In the western area, many drugs are highly refined and attempted excessively or habitually, in ways that are addictive and harmful. However, in traditional societies powerful mind-active plants are consumed ritually for therapeutic purposes or for transcending normal, everyday reality. In this article I will look in detail at the ritual use of mind-active drugs for therapeutic mind-expansion as part of shamanic traditions in comparison to the modern abuse of pharmaceutical drugs as part of drug addictions and dependencies.

The use of psychoactive drugs was studied in the 1960s by Timothy Leary and Richard Alpert who looked at LSD and psilocybin who studied shamanic teachings and practices around the globe. These shamanic traditions involve non-ordinary states of consciousness induced by a variety of methods including ingesting hallucinogenic plants, but also drumming, fasting, wilderness vision questing, use of sweat lodges and others.

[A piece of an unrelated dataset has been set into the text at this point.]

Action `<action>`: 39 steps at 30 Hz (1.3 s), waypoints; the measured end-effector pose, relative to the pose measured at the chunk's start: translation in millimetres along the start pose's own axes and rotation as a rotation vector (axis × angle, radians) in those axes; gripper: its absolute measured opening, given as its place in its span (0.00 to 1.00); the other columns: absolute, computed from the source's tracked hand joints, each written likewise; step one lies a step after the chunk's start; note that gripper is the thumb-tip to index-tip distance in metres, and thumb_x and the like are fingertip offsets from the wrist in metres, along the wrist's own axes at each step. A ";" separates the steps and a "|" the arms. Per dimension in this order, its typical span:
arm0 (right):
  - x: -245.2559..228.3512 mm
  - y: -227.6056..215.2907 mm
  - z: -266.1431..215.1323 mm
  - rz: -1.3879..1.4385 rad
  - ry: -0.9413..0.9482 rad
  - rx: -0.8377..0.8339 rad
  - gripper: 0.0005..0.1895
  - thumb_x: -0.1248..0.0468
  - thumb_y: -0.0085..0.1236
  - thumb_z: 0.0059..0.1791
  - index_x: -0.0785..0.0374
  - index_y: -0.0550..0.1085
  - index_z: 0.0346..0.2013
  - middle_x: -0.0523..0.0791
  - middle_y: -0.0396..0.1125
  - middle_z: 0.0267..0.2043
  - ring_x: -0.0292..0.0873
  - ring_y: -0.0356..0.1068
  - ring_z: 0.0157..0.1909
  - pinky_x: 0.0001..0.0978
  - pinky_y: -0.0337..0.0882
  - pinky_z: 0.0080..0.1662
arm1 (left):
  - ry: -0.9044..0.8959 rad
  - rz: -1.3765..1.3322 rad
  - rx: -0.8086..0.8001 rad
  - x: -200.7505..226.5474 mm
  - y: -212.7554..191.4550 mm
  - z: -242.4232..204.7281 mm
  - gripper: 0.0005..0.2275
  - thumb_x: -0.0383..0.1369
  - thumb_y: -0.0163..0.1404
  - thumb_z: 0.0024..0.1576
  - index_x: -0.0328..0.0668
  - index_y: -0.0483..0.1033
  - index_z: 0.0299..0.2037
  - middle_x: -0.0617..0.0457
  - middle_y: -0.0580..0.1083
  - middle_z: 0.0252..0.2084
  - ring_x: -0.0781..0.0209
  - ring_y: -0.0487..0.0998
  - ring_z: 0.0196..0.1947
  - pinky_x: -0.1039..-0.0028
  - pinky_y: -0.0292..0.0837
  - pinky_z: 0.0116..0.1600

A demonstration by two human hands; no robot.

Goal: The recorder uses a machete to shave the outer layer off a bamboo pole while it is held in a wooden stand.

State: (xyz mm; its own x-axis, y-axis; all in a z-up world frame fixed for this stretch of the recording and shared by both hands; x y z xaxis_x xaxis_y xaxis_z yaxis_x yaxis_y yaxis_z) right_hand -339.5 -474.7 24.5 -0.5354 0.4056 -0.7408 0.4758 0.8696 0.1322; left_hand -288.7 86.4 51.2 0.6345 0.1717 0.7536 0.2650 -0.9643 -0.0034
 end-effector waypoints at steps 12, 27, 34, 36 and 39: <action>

Metzner notes that indigenous people have a profound knowledge of plants and herbs and their effects on the body and mind and are well able to distinguish harmful from beneficial medicines. For this reason the vision-inducing plants that have a tradition of shamanic usage are much more likely to be safe, in contrast to newly discovered and synthesized drugs, the use of which may often involve unknown long-term risks.

Western psychotherapy and indigenous shamanism use similar psychoactive substances for healing and obtaining knowledge (call...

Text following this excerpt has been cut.